町田 経済
公開日:2026.02.05
町田市
「働きやすい職場」を表彰
保育園と製造業
町田市は1月15日、「仕事と家庭の両立推進企業賞」の表彰式を行い、(社福)飛翔会みどりの森保育園(能ケ谷)と株式会社TBK(南成瀬)が表彰を受けた。
これは「仕事と家庭両立支援への取り組み」「男女がともに働きやすい職場づくりへ向けた取り組み」「性別にとらわれない、従業員の能力活用や職域拡大への取り組み」などを行い、ワークライフバランス推進に寄与する市内企業、事業所を表彰するもの。
みどりの森保育園が評価されたのは主に、年次有給休暇取得率やリモートワーク環境の整備について。
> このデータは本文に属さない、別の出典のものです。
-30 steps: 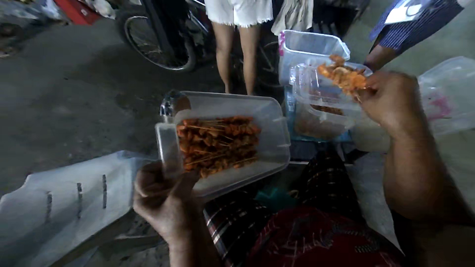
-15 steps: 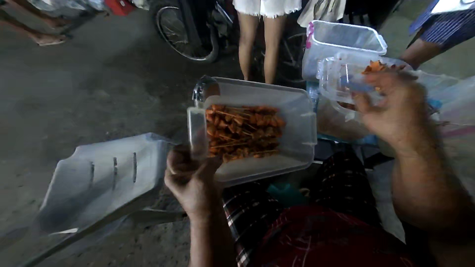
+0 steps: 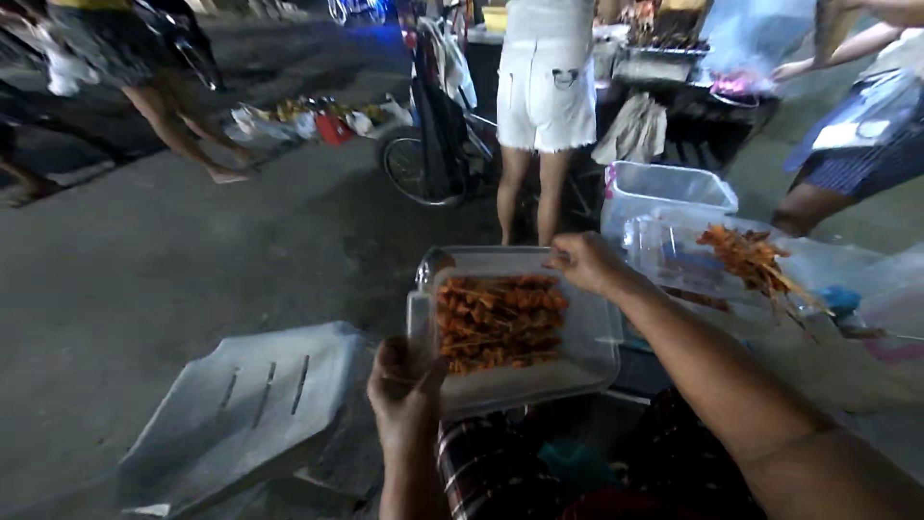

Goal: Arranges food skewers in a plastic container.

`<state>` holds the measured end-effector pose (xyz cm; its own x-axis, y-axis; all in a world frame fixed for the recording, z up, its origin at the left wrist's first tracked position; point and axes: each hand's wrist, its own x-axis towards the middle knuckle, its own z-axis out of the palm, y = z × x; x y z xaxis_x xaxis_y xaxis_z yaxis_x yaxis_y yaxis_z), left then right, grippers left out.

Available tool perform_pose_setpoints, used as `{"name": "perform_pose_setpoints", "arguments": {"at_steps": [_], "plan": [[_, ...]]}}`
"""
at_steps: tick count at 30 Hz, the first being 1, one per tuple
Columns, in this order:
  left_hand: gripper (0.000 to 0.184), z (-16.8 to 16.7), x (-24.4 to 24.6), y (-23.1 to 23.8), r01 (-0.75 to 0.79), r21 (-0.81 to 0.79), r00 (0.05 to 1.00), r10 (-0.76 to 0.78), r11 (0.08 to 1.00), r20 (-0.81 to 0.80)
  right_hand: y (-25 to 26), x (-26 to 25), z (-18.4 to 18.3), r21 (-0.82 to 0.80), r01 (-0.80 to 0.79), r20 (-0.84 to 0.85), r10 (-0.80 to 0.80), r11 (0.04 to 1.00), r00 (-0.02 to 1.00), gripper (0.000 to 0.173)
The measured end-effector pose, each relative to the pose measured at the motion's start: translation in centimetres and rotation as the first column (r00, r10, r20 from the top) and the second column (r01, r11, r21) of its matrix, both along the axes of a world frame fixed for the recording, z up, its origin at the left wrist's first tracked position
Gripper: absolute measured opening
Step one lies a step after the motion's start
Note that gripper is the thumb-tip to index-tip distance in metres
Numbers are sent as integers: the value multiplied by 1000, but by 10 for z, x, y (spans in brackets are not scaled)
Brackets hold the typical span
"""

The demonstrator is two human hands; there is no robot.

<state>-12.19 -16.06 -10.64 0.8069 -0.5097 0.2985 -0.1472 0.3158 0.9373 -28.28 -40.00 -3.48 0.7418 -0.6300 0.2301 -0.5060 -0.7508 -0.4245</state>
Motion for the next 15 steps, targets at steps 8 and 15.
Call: {"name": "perform_pose_setpoints", "arguments": {"at_steps": [8, 15], "plan": [[72, -3, -1, 0, 106, 321, 994, -104, 941, -22, -14, 24, 39, -271, -430, -201, 386, 861, 900, 11], [64, -14, -39, -21, 401, 567, 908, -394, 720, -142, 6, 22, 66, -250, -599, -616, 352, 761, 705, 10]]}}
日々子どもたちが通園してくる中、有給取得率は全国平均の65・3%(2023年度)を大きく超える85%。鈴木雅人園長によると「出勤している職員が対応すればOKという雰囲気作り」が高い取得率につながっているという。また、職員の数が多いことも有給を取りやすい要因となっている。
リモートワーク環境については会議をオンラインで実施する方針に転換した。子どもたちの情報共有のために職員間の会議は欠かすことができないが、以前は多くの職員がそろう時間が限られ、本来の業務終了後も会議のために園に残らなければならない状況が発生していたという。しかし、オンラインで自宅から参加できるようになったことで、無駄に残る必要がなくなり、拘束時間が削減された。鈴木園長は「賞に恥じないよう、今後も労働環境の整備に努めたい」と話している。
男性育休を推進
機械部品の製造などを手掛ける(株)TBKはサステナビリティ推進室が主導となり、子育て中の社員への支援拡充を行ったことが評価された。男性の育児休業取得率は60%(2024年度全国平均40・5%)で取得期間も長いという。短時間勤務は小学6年生まで対象。法令で努力義務と定められている1年生までを大きく超える取り組みとなっている。
育休や短時間勤務は、部署の他メンバーへの負担増が見込まれるがサステナビリティ推進室が部署の社内評価を上げることで、制度利用者を受け入れるインセンティブになっているという。
受賞をうけて同室の信藤康之室長は「業績の向上にもつながると信じて取り組んでいる。他の企業にワークライフバランス推進が広がる一助になるとよい。これからも市と協力していきたい」と話している。